Support for smartphone mirroring via Apple CarPlay and Android Auto, which lets you use some iPhone and Android phone apps from the touchscreen.

Satellite navigation, with voice control.

A smart key, which can remain in your pocket or bag while you unlock the car and drive away. You can also unlock and open the powered tailgate with a swipe of your foot underneath.

Part-leather trim in the cabin, with powered adjustment for the front seats. A leather-trimmed steering wheel, with controls for the sound system, your phone and other cabin functions.

Three-zone climate control, which lets the driver, front passenger and rear passengers set their own ventilation temperatures.

A reversing camera, and parking sensors front and rear.

Headlights and windscreen wipers that switch themselves on when required. Cruise control.

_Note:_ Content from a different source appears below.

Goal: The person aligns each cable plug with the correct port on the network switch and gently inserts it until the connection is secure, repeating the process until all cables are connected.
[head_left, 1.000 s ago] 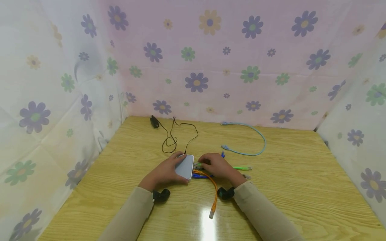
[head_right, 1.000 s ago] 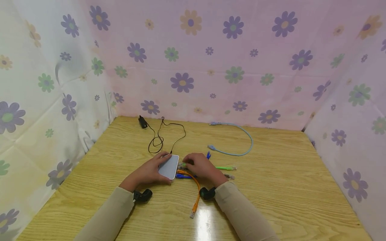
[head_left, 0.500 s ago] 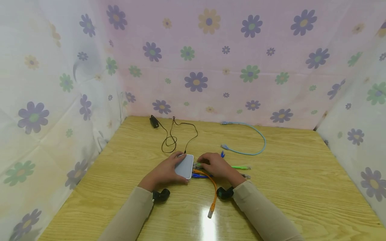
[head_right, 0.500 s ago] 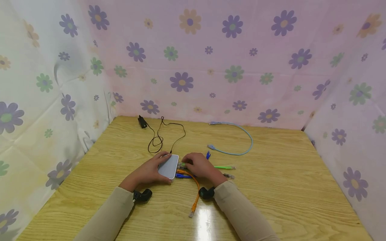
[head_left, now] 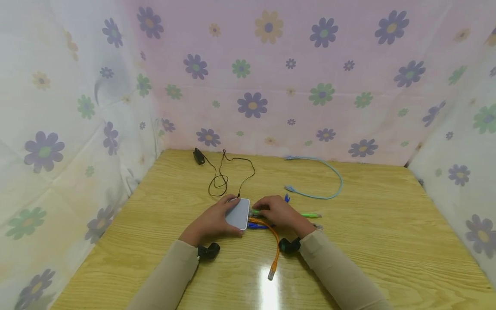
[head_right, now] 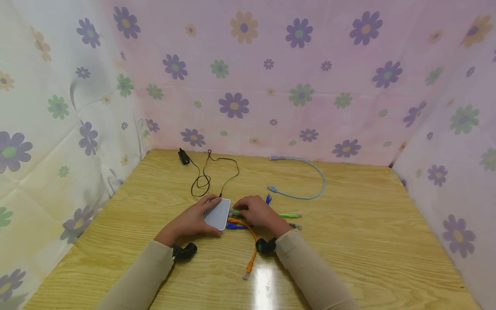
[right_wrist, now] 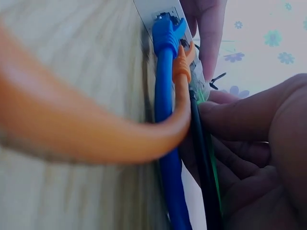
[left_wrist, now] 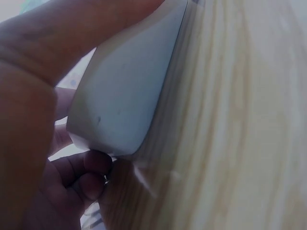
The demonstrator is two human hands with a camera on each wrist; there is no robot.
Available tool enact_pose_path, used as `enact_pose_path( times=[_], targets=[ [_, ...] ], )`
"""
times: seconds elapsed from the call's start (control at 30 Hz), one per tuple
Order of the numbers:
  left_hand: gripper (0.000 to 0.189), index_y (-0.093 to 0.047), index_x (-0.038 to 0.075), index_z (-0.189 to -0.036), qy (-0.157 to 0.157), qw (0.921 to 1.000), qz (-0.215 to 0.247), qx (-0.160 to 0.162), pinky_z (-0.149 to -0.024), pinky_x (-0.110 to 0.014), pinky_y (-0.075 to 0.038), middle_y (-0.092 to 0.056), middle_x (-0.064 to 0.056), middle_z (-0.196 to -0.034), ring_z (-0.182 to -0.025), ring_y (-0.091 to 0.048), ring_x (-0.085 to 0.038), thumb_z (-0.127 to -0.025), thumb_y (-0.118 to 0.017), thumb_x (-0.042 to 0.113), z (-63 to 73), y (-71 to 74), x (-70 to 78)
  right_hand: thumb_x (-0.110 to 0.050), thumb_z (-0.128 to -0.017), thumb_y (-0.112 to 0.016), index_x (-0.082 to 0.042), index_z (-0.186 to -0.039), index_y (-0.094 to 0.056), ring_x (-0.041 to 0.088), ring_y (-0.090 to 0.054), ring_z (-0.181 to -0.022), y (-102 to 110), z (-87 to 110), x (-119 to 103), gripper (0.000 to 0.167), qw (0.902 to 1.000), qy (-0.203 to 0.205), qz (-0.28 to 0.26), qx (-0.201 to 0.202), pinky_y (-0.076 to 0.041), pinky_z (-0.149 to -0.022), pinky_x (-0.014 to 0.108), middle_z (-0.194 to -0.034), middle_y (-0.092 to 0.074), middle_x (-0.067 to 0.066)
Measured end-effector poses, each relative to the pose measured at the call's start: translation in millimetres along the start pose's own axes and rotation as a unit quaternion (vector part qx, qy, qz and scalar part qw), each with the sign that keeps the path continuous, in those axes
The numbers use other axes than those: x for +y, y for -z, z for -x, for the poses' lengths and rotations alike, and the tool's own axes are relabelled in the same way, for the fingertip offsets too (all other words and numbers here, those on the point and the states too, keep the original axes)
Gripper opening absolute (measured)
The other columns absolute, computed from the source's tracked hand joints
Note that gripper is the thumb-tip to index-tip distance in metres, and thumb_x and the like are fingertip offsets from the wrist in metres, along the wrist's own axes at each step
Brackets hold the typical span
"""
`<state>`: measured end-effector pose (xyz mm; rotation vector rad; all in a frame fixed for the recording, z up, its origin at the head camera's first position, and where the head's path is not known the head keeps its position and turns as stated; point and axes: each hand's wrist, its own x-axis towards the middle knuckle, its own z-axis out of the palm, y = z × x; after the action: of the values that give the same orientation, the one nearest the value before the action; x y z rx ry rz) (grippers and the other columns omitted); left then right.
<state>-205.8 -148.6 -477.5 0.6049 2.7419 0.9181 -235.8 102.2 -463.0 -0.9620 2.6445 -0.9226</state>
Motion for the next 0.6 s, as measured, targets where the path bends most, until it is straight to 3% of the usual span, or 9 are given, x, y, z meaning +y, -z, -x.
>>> enact_pose_path(
  times=[0.37,0.6],
  targets=[
    [0.110,-0.033,0.019,-0.153,0.001,1.0000,-0.007,-0.002,-0.091,-0.039,-0.045,-0.029,0.001,-0.155,-0.119,-0.049,-0.023,-0.063,-0.083,0.060,-1.2,2.0,6.6,-0.011,-0.095,-0.061,-0.016,-0.114,-0.072,0.018,-0.065,-0.105,3.4,-4.3,1.8,0.023,0.9993,-0.024,-0.025,-0.016,-0.052,-0.087,0.036,-0.113,-0.070,0.001],
    [0.112,-0.032,0.022,-0.153,0.015,0.9999,-0.001,-0.002,-0.092,-0.037,-0.045,-0.028,0.004,-0.156,-0.119,-0.048,-0.022,-0.062,-0.084,0.060,-2.1,2.0,7.5,-0.010,-0.094,-0.061,-0.013,-0.114,-0.072,0.020,-0.065,-0.105,6.3,-5.8,-1.5,0.022,0.9994,-0.016,-0.022,-0.020,-0.052,-0.087,0.036,-0.113,-0.071,0.002]
  ],
)
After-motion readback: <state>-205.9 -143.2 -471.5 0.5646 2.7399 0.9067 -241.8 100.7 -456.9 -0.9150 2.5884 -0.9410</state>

Tail-lights and daytime running lights illuminated by very long-lived LEDs.

Ambient lighting, which illuminates the cabin softly at night.

A space-saver spare wheel and tyre, with speed and distance restrictions, and a tyre pressure monitor (which could give you more time to get a slow puncture seen to).

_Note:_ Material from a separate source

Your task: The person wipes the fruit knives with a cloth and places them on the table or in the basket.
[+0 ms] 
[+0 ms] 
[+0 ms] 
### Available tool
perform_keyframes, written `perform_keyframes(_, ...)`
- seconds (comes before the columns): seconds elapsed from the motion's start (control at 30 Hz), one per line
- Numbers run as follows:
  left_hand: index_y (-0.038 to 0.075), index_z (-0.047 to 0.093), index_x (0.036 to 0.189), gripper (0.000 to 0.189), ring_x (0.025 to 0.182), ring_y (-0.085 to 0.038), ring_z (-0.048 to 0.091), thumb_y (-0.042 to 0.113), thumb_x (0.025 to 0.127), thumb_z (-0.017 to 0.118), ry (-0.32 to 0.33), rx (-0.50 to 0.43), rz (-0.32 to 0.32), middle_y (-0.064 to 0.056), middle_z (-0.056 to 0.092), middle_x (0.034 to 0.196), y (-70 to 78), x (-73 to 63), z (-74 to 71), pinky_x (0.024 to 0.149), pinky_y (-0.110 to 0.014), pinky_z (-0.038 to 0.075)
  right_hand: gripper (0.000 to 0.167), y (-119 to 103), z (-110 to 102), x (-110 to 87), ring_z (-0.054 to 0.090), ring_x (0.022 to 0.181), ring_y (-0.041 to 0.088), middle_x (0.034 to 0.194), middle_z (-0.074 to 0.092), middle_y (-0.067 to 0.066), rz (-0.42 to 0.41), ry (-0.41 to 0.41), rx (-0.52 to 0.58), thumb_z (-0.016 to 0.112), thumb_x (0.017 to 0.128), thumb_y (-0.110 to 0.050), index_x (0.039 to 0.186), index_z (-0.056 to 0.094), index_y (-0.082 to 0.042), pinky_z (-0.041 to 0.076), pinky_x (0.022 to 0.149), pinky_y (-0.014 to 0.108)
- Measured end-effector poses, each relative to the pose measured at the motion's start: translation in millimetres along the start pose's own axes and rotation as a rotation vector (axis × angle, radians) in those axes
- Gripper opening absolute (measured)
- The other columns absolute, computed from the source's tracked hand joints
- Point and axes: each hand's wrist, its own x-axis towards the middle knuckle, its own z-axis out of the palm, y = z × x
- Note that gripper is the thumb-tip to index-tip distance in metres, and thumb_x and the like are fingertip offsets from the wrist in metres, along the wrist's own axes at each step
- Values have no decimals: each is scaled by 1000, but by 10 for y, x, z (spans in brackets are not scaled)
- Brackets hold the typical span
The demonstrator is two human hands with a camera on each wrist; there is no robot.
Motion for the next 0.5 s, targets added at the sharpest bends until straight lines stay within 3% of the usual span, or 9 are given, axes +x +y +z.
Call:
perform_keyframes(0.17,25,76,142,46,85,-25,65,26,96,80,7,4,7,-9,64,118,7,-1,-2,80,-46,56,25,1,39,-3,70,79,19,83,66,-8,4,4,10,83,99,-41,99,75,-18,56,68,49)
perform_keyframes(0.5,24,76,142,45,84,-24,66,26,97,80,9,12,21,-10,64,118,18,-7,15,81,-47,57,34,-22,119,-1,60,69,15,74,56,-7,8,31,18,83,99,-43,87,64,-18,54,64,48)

Auto emergency braking (which operates at up to 85km/h). Audi side-assist (a blind-spot monitor), and Cross-traffic assist rear.

Eight airbags. Stability control, which helps you avoid and control skids. (For the placement of airbags, and more on Q5 safety features, please open the Safety section below.)

The Audi Q5 comes with a three-year warranty, with no limit on distance.

Which engine uses least fuel, and why wouldn't I choose it?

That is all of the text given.